ホリエモン判決で東大生はどちらに向かうか?
東大生とは「頭が切れてハードワークを厭わない若い人たち」を代表させているつもりだけど、ホリエモン逮捕は国策逮捕だから、単独の案件として正当性があるかないかも大事だけど、それより、国から国民へのメッセージとしてこれによって何が伝わるか、そういう「頭が切れてハードワークを厭わない若い人たち」がこれを見てどう考えるか、ということも大事だと思う。
「頭が切れてハードワークを厭わない若い人たち」がホリエモンを反面教師として、ちゃんとしたベンチャー経営者を目指してくれるなら、そう問題はないけど、そうはならないだろう。「頭が切れてハードワークを厭わない若い人たち」はホリエモンを反面教師として、できるならば逮捕される側でなく逮捕する側になることを目指して、そういう所に彼らのエネルギーを使うのではないだろうか。
あの判決が国民から全面的に支持されているとも思えないけど、あれを見て暴動が起きないのは、日本には徳治主義を信じている人が多いからじゃないかと思う。
儒教の理想の政治は、孔子が唱えた「徳治主義」であった。君主の徳が高まれば、国民もそれに応じて道徳的になり、国家は平穏に治まるという思想である。
「地震や飢饉等の天変地異も君主が駄目人間だから起こる」というのが徳治主義である。上に立つ者が人格的に立派な人でないと悪いことが起こるという迷信がその本質だと思う。

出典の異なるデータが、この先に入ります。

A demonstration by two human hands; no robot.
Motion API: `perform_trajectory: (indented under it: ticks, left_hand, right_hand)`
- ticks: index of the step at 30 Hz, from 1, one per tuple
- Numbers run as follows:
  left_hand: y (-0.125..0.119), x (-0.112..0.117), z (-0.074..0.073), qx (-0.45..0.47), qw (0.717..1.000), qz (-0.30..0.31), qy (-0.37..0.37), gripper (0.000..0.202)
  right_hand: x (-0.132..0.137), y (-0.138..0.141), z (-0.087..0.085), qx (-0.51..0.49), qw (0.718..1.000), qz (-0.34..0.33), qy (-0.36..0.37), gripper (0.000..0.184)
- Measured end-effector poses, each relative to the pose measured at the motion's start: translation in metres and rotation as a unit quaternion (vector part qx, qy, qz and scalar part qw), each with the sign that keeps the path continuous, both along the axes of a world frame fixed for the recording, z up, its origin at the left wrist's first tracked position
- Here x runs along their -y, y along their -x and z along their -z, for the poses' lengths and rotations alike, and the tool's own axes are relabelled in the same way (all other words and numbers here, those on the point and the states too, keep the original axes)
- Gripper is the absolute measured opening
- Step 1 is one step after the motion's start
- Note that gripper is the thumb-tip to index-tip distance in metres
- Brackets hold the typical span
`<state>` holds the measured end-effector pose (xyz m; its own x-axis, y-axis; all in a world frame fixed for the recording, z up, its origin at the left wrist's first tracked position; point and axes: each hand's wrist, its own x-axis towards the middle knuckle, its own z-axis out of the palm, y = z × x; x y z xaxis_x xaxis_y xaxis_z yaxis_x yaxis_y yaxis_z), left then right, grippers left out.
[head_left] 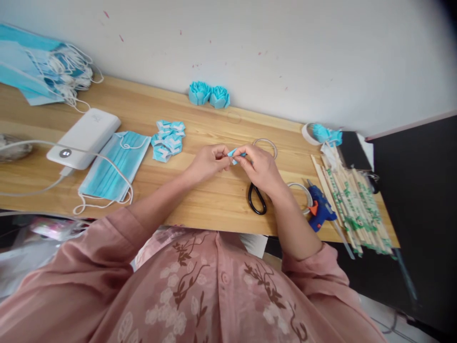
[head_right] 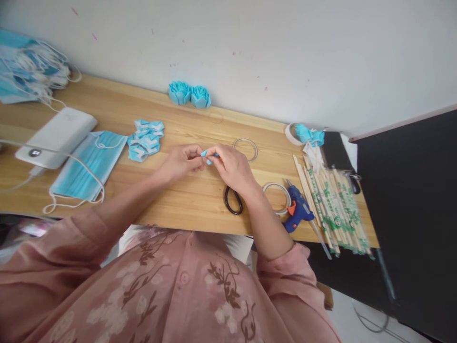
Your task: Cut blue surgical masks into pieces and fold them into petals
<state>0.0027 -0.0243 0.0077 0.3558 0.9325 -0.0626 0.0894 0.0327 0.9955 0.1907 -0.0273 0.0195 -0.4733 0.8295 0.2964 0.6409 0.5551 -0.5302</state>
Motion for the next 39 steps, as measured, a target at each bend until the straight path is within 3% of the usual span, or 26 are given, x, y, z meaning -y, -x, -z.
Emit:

私の考えは違う。上に立つ人は、上の役割ができればよい。つまり預かった金や人や組織というリソースを正しく運用できればよい。その能力さえあれば、性格が悪くても陰で悪いことをしててもうさんくさい奴でもかまわないと私は思う。
ホリエモンの実刑判決を支持する人は、彼が預かったリソースを正しく運用できなかったから批判しているのではなくて、彼がうさんくさい生意気な奴だから非難しているように見える。
私はこのブログで繰り返しホリエモンを支持しているが、それは、私の目にはどう見ても彼がうさんくさい生意気な奴に見えるからだ。三木谷氏のようなジジイころがしタイプでなく、うさんくさい生意気な奴が成功して経済を牽引してくれれば、徳治主義の迷信を信じる人が減ると思って期待していた。
頭が切れる人たちは、抜け目なくそのことに気がついているだろう。自分たちが出世して多くのリソースを運用できるようになりたければ、徳治主義の枠組みの中で動くことが必須だと思うのではないか。あるいは「成功する為には何より失敗しないことが重要だ」というメッセージとしてあの判決を受け取ったかもしれない。
直感を信じろ、自分を信じろ、好きを貫け、人を褒めろ、人の粗探ししてる暇があったら自分で何かやれ。という梅田さんの意見にはもちろん賛成だけど、成功することより失敗しないことを望んでいる若い人たちには無力だと思う。失敗したくない人は、褒められるより貶されたいだろう。自分の粗探しをしてくれることをむしろ自分から望むだろう。
逆に言えば、日本人が人を褒めないのは、国民性ではなくてシステムの問題だと思う。
人を褒めるより貶した方が相手にとってプラスになるから、つまりリスクを取って成功することへ動機づけるより、失敗を減らすようなアドバイスが有効であるからそうなっているだけの話だ。そういうシステムが有効だから、それにそって行動を最適化しているだけの話である。
そう考えると、絶望的になる必要はないかもしれない。システムが変われば、新しいシステムに適応して行動も変わることが期待できるからだ。
まずは、上に立つ人を評価する時に、人格でなく能力やパフォーマンスで評価する癖をつけることが重要だと思う。「頭が切れてハードワークを厭わない若い人たち」には、シビアな現状認識を持つのと同時に、これは変えることが充分可能なシステムの問題であることにも気がついてほしいと思う。